Thomas Henry "Harri" Jones (21 December 1921 - 29 January 1965) was a Welsh poet and university lecturer in Britain and Australia. Born in Wales, he wrote in English.

==Biography==
Jones was born at Cwm Crogau, near Llanafan Fawr in Brecknockshire (Powys), Wales, the son of a navvy and a domestic worker. His grandfather was a sheepherder who forecast at Jones' birth that he would have a future as a poet.

Jones studied English at the University College of Wales, Aberystwyth. His studies were interrupted in 1941 when, during World War II, he volunteered for the Royal Navy. Jones served until 1946. He graduated in 1947 and gained a Master of Arts degree in 1949. From 1951 to 1959, he taught in Portsmouth, Hampshire and during this period wrote The Enemy in the Heart (1957).

In 1959, Jones accepted an appointment as a lecturer (senior lecturer from 1962) in English at University of Newcastle in Newcastle, New South Wales, and so emigrated to Australia. His collections of poetry, Songs of a Mad Prince and The Beast at the Door, were published in 1960 and 1963. He drowned accidentally at Newcastle in January 1965. His ashes were returned to Wales and buried at Llanafan Fawr. He is commemorated by a statue in Llangammarch Wells.

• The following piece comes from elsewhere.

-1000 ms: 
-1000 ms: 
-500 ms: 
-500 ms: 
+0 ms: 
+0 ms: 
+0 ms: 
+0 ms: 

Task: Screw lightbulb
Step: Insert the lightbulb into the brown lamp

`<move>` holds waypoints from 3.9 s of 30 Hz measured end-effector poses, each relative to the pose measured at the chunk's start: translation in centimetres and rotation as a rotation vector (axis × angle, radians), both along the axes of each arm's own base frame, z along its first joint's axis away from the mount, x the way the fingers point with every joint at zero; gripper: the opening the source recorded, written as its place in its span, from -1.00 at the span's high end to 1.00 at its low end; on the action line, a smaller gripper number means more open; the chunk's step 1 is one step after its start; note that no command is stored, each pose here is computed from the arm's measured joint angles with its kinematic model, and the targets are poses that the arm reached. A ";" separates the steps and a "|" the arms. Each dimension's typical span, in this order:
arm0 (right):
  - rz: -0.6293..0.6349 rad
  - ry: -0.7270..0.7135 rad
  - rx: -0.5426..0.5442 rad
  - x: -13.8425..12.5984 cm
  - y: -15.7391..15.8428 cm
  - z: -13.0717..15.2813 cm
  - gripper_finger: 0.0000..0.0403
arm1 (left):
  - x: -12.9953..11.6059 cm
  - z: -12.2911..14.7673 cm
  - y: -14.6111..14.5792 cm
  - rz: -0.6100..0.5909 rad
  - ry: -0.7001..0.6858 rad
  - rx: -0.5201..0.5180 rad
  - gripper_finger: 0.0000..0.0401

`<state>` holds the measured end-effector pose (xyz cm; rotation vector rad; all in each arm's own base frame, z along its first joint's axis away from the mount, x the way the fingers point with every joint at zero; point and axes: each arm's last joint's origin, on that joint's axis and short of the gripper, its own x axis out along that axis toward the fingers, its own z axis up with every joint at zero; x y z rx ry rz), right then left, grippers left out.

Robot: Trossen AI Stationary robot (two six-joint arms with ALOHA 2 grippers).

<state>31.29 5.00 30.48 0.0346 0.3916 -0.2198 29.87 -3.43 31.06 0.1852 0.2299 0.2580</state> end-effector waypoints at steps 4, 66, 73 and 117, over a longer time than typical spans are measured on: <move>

While he was well known for his own poetry, he was also remembered for his virtuosity as a reader and lecturer. Listeners in his classes and in private readings were riveted by his fine Welsh voice. After his death in 1965, family and friends collected funds in his memory to set up a poetry prize to continue in perpetuity. Several of his students went on to establish fine careers of their own as writers and academics. The Harri Jones Memorial Prize was incorporated into the Newcastle Poetry Prize in 2011. It is awarded to the best poem in the anthology by a poet under the age of 36.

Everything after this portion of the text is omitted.